Nadim Siraj
New Delhi: These days, the internet, social media, TV channels, newspapers and tabloids are soaked in shallow visuals that are part of the single greatest act of trickery in modern war history.
American soldiers lulling Afghan babies to sleep with fatherly care.
Troops kneeling down and cheerfully welcoming Afghan children.
Female soldiers doing high-fives with evacuee Afghan women.
Marines dutifully handing out water bottles to poor Afghan kids.
US forces lovingly greeting little Afghan children with flowers.
These scenes of American-Afghan bonhomie and bonding at Kabul airport during the evacuation operations – masterfully engineered by the US Department of Defence – are so cheap and obvious that they remind us of the worst breed of Hollywood war movies.
This is the power and sway of military propaganda.
For 20 years, the Great American War Machine has murdered and mutilated Afghan civilians in more ways than we can ever imagine.
Pentagon’s fighter-jet boys have bombarded countless wedding parties, just to get a kick out of it or shore up their assigned quota of killings.
They have raped, looted, pillaged, harassed, humiliated, killed, tortured, abducted, tormented and done all sorts of pervert things that only the US military has the proven credentials of doing.
Yet, despite knowing well that Afghanistan’s soil and soul is now soaked in Afghan blood for an eternity – thanks to the illegal occupation from 2001 to 2021 – people have simply fallen for the US military’s propaganda tricks.
Every single image of a cheerful-looking US soldier cuddling up to an Afghan child is a stark reminder of the thousands of kids gunned down, bombed to bits or maimed through landmines and torture by American forces.
Every single image of a smiling female US trooper putting an arm around an Afghan woman is a firm reminder of the thousands of women who died in crossfire and who just chillingly disappeared.
Every single image of an American soldier gently holding Afghan babies is a dark reminder of the airstrikes that US warmongers carried out on family gatherings in poor Afghan villages that had nothing to do with harbouring Al-Qaeda or Islamic State.

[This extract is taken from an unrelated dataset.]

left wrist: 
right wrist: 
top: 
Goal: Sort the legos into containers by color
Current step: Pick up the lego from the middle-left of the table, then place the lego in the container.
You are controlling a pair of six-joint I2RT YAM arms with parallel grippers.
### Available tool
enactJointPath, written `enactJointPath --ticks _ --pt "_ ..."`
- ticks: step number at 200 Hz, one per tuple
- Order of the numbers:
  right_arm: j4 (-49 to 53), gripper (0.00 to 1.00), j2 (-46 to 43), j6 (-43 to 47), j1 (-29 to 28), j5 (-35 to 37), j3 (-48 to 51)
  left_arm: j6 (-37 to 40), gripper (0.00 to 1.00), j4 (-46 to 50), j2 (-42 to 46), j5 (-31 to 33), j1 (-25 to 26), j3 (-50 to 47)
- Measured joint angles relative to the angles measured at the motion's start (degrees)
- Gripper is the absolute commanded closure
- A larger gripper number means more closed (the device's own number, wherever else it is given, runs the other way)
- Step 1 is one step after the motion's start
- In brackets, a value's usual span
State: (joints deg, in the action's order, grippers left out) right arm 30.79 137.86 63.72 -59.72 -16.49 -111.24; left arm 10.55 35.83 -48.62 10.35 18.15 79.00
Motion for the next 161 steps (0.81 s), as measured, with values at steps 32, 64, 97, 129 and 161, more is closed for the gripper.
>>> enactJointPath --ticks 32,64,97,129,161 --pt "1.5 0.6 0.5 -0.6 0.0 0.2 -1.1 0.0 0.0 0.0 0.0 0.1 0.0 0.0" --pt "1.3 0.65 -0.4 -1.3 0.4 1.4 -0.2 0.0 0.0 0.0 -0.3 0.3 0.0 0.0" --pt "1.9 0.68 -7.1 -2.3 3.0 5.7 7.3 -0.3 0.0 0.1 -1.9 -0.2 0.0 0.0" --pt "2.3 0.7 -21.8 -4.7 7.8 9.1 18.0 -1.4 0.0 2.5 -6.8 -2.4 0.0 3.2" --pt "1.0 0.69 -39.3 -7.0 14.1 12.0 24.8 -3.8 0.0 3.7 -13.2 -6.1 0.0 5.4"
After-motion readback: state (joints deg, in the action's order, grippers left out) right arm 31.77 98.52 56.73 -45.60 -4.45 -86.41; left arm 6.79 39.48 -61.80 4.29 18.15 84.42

The power of the American military PR has shown how short-lived public memory is. People are adoringly looking at these visuals and sharing them around with a gripping frenzy – ‘Check this out, Afghan baby in a US soldier’s arms. So touching, so sweet.”
Well, that’s not so sweet.
No amount of sweetness of a one-off PR interaction at Kabul airport can make up for the bitterness left behind by US soldiers as they exit a trampled and mangled Afghanistan on August 31, 2021.
For the record, America’s invasion of Afghanistan that began on October 7, 2001 was technically as unauthorised as it was unlawful.
Here’s the position that had been taken by the United Nations when the US government decided to go invade Afghanistan as retribution for the ghastly 9/11 terror attacks.
Article 2(4) of the United Nations Charter, to which all coalition countries are signatories and for which its ratification by the US makes it the “law of the land”, prohibits the ‘threat or use of force against the territorial integrity or political independence of any state’ except in circumstances where a competent organ of the UN (such as the Security Council) has authorised it, or where it is in self-defence under Article 51 of the Charter.
The UN Security Council did not authorise the US-led military campaign, but then many people argued it was a form of self-defence under the UN Charter, hence a legitimate act.
It’s like shifting the goal posts after your opponent has taken the penalty kick.
To talk about a war in numbers is to dehumanise the misery. But the numbers behind Afghanistan’s collective misery are so brutal and so chillingly gigantic that it is worth revisiting.
Nearly 7,800 Afghan children were killed as a result of the American invasion and the deadly domestic turmoil between 2010 and 2020.
Over 3,200 women lost their lives across Afghanistan during that same time period.
More than 47,200 Afghan civilians died due to the devastating 20-year occupation and its side effects.
To interpret the visuals at Kabul airport as heart-warming is to dishonour and insult the thousands of innocent Afghans who died during these 20 years.
In fact, military PR is not a new game for the Americans. They have played this game many times in the past, and quite successfully.
They bombed Hiroshima and Nagasaki to bits, but made sure – through smart PR tricks – that they never got blamed for international terrorism.
They mowed down the Vietnamese, but successfully projected the acts as collateral damage from an ideological war against the Soviets.
They perpetually occupy West Asia and protect the region’s orthodox dictators, but never get charged with protecting human rights violators.
They are in the habit of regime-changing around the world, but always manage to sell the interventions as a necessary push for ‘democracy and freedom’.
Noam Chomsky, noted critic of America’s foreign policy misadventures, spent his lifetime calling on people to wake up to the fact that the US military is the world’s most dangerous terror organisation.
But Mr Chomsky’s message is only a whiff in a cyclone of blinding American military propaganda.
The US war machine is not only good at invading countries. Importantly, it is good at also invading our mind space with propaganda.
Let’s not get charmed by the images from Kabul airport.